Decided: January 30, 2012

Calliope Properties, LLC (“Calliope) appeals the trial court's order setting aside a judgment awarding it attorney fees under OCGA § 48–5–311 arising in connection with an ad valorem property assessment made by the Fulton County Board of Tax Assessors (the “BTA”) on a residential parcel located at 2864 Diana Drive (the “Property”).   We reverse for the reasons set forth below.

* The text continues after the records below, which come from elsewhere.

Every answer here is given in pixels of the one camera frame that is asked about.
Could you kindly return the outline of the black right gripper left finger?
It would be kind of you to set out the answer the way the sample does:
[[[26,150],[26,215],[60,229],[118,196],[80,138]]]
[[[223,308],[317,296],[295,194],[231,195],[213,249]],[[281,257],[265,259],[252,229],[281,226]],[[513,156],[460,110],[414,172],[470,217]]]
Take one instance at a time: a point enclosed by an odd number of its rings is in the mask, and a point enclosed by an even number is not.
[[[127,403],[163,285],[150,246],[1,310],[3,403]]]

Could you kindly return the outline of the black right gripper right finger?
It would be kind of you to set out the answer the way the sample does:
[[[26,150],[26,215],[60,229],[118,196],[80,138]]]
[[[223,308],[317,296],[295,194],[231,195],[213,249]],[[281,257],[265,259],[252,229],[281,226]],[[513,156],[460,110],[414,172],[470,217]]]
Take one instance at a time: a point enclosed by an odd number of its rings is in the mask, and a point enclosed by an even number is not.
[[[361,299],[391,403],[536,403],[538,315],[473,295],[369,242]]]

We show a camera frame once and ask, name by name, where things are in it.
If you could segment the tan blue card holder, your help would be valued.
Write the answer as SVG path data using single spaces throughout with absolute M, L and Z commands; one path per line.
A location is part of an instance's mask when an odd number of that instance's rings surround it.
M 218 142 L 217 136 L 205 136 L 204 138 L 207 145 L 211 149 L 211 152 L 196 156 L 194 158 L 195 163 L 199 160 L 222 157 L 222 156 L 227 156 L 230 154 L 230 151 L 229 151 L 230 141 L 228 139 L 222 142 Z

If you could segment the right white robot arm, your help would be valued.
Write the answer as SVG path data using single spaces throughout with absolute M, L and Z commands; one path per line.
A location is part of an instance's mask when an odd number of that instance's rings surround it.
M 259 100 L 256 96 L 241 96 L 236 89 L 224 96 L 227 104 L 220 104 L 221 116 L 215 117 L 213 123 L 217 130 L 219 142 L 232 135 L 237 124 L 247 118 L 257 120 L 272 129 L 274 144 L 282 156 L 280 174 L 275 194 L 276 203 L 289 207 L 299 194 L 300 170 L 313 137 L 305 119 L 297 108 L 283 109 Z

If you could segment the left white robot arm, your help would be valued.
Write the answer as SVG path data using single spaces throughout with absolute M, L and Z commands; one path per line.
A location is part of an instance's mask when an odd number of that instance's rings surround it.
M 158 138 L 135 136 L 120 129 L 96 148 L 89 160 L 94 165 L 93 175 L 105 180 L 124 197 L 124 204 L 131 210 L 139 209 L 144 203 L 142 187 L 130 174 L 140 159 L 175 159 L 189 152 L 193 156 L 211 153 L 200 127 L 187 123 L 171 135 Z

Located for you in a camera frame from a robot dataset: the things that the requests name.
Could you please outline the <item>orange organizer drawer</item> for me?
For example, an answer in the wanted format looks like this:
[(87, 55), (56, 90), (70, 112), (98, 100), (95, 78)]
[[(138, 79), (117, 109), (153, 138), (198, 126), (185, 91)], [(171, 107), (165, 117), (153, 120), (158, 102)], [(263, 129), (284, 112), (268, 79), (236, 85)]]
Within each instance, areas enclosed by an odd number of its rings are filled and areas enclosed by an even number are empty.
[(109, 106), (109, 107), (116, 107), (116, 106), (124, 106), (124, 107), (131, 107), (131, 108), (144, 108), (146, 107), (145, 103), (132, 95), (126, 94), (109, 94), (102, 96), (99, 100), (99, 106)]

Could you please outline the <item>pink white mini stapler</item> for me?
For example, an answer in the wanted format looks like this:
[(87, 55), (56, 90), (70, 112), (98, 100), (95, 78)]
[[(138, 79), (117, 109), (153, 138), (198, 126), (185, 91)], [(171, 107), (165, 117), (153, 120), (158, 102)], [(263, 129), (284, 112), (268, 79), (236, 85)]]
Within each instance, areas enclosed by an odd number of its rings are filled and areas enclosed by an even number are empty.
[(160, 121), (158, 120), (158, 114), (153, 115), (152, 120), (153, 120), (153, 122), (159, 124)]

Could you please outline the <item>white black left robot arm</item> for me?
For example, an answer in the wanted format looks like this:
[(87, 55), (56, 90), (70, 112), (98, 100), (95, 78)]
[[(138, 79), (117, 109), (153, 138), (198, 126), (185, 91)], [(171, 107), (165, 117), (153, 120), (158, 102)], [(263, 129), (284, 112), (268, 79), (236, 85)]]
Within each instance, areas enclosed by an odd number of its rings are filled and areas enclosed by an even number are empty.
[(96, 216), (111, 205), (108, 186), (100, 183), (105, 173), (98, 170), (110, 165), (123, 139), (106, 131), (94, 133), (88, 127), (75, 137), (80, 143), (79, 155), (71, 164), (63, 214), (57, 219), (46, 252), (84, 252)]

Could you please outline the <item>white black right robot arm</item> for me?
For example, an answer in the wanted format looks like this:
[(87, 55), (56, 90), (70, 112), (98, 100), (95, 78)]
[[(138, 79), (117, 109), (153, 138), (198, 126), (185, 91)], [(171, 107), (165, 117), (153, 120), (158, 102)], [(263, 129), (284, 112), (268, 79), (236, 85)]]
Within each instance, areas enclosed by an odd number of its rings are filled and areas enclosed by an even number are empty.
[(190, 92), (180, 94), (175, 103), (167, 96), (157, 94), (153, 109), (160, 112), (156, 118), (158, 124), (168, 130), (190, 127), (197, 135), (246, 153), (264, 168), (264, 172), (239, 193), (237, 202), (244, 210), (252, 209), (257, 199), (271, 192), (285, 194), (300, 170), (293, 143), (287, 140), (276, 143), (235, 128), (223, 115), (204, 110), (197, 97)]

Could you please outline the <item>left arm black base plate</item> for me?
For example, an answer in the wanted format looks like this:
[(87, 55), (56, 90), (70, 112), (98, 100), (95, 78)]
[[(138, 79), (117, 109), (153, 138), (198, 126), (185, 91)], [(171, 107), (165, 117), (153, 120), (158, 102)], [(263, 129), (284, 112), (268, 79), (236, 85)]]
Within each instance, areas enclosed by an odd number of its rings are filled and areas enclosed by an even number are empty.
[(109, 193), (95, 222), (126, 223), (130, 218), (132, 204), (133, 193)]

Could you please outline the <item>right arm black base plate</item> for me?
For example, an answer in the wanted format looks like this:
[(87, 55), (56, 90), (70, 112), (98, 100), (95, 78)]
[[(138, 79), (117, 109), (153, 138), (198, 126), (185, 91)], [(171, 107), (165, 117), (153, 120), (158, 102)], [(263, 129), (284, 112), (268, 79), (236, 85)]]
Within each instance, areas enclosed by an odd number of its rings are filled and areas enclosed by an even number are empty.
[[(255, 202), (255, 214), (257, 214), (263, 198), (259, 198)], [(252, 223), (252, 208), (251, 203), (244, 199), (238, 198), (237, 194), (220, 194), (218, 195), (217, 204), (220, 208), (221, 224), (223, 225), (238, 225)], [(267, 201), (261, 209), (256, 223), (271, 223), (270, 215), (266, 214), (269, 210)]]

The BTA set the 2009 value for the Property at $77,700.   Wachovia Mortgage Corporation (“Wachovia”), which apparently was the property owner as of January 1, 2009, conveyed the Property to R.J. Morris by special warranty deed dated January 20, 2009.   The same day Morris re-conveyed the Property to Calliope by warranty deed.   Calliope filed a 2009 property tax return claiming a tax value for the Property of $15,100, and appealed the BTA's valuation.   In response, the BTA reduced the valuation to $73,900, and Calliope appealed to the Fulton County Board of Equalization (the “BOE”) and later to the superior court.1  Although Calliope filed these appeals in its own name, when the BTA certified the appeal to the superior court, it listed Wachovia as the taxpayer.   Calliope filed a “Motion to Correct a Misnomer,” asserting that it was the taxpayer and real party in interest and thus the proper plaintiff in the appeal.   The BTA did not oppose the motion, and the trial court granted it.

On the day of the scheduled jury trial, the BTA and Calliope stipulated that the fair market value of the Property for tax purposes was $15,100.   The BTA argued to the trial court that this stipulation obviated the need for any judicial determination of value, and therefore the issue of attorney fees under OCGA § 48–5–311did not arise.   After hearing argument from the parties, the trial court entered an order on November 30, 2010, finding that the value of the Property was $15,100.   The court also determined that because that value was less than 85 percent of the value the BTA set on the Property, Calliope had established the “threshold conditions” for the recovery of attorney fees under OCGA § 48–5–311(g)(4)(B)(ii).   The trial court indicated that it would hear argument on the reasonableness of such costs and attorney fees at a subsequent hearing.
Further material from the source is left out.